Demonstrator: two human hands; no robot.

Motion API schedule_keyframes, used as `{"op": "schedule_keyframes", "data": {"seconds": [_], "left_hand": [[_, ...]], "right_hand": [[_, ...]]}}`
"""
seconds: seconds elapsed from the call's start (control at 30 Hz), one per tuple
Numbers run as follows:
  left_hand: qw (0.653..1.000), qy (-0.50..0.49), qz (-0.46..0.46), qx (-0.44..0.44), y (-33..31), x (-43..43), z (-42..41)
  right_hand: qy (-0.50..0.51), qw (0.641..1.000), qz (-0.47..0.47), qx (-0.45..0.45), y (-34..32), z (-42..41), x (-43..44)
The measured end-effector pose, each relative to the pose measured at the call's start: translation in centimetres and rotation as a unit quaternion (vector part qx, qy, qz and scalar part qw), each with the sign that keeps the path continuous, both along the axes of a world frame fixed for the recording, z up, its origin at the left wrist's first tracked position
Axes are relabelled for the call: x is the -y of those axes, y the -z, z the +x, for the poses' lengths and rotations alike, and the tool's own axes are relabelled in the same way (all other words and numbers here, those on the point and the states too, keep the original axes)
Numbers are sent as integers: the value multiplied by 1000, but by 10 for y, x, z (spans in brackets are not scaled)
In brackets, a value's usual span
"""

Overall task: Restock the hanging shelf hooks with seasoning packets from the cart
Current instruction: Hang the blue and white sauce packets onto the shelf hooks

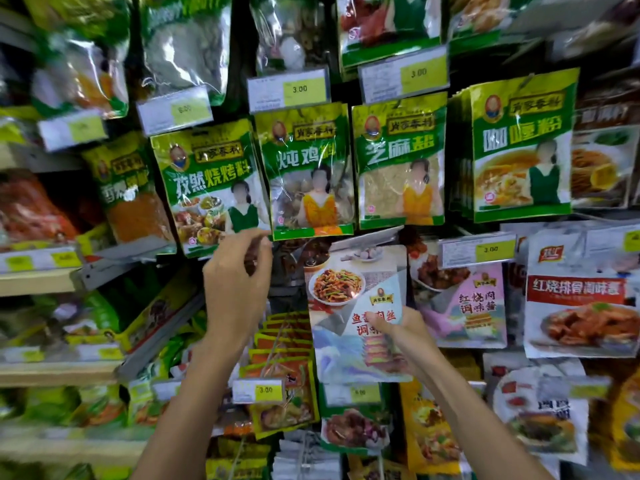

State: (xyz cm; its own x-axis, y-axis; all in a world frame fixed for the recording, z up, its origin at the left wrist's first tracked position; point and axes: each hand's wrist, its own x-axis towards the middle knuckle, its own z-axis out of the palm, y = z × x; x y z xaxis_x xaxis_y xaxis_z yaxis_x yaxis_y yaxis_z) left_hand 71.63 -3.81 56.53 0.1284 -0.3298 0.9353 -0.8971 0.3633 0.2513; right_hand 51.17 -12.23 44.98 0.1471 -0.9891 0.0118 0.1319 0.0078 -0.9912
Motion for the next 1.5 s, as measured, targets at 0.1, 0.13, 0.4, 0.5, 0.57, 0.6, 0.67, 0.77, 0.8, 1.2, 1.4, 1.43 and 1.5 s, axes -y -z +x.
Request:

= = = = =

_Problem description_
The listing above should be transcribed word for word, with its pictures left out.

_Reply_
Demonstrator: two human hands; no robot.

Motion API schedule_keyframes, used as `{"op": "schedule_keyframes", "data": {"seconds": [_], "left_hand": [[_, ...]], "right_hand": [[_, ...]]}}`
"""
seconds: seconds elapsed from the call's start (control at 30 Hz), one per tuple
Numbers run as follows:
  left_hand: qw (0.653..1.000), qy (-0.50..0.49), qz (-0.46..0.46), qx (-0.44..0.44), y (-33..31), x (-43..43), z (-42..41)
  right_hand: qy (-0.50..0.51), qw (0.641..1.000), qz (-0.47..0.47), qx (-0.45..0.45), y (-34..32), z (-42..41), x (-43..44)
The measured end-effector pose, each relative to the pose measured at the call's start: translation in centimetres and rotation as a unit quaternion (vector part qx, qy, qz and scalar part qw), each with the sign that keeps the path continuous, both along the axes of a world frame fixed for the recording, z up, its origin at the left wrist's first tracked position
Axes are relabelled for the call: x is the -y of those axes, y the -z, z the +x, for the poses' lengths and rotations alike, and the tool's own axes are relabelled in the same way (all other words and numbers here, those on the point and the states too, keep the original axes)
Numbers are sent as integers: the value multiplied by 1000, but by 10 for y, x, z (spans in brackets are not scaled)
In brackets, a value's usual span
"""

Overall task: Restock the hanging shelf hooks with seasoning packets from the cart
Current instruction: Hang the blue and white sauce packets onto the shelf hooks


State: (xyz cm; its own x-axis, y-axis; all in a world frame fixed for the recording, z up, its origin at the left wrist's first tracked position; point and axes: each hand's wrist, its own x-axis towards the middle knuckle, its own z-axis out of the palm, y = z × x; x y z xaxis_x xaxis_y xaxis_z yaxis_x yaxis_y yaxis_z) left_hand 71.63 -3.81 56.53 0.1284 -0.3298 0.9353 -0.8971 0.3633 0.2513; right_hand 51.17 -12.23 44.98 0.1471 -0.9891 0.0118 0.1319 0.0078 -0.9912
Motion for the next 1.5 s, as measured, targets at 0.1, 0.13, 0.4, 0.5, 0.57, 0.6, 0.67, 0.77, 0.8, 1.2, 1.4, 1.43 and 1.5 s, axes -y -z +x.
Request:

This exercise is finished.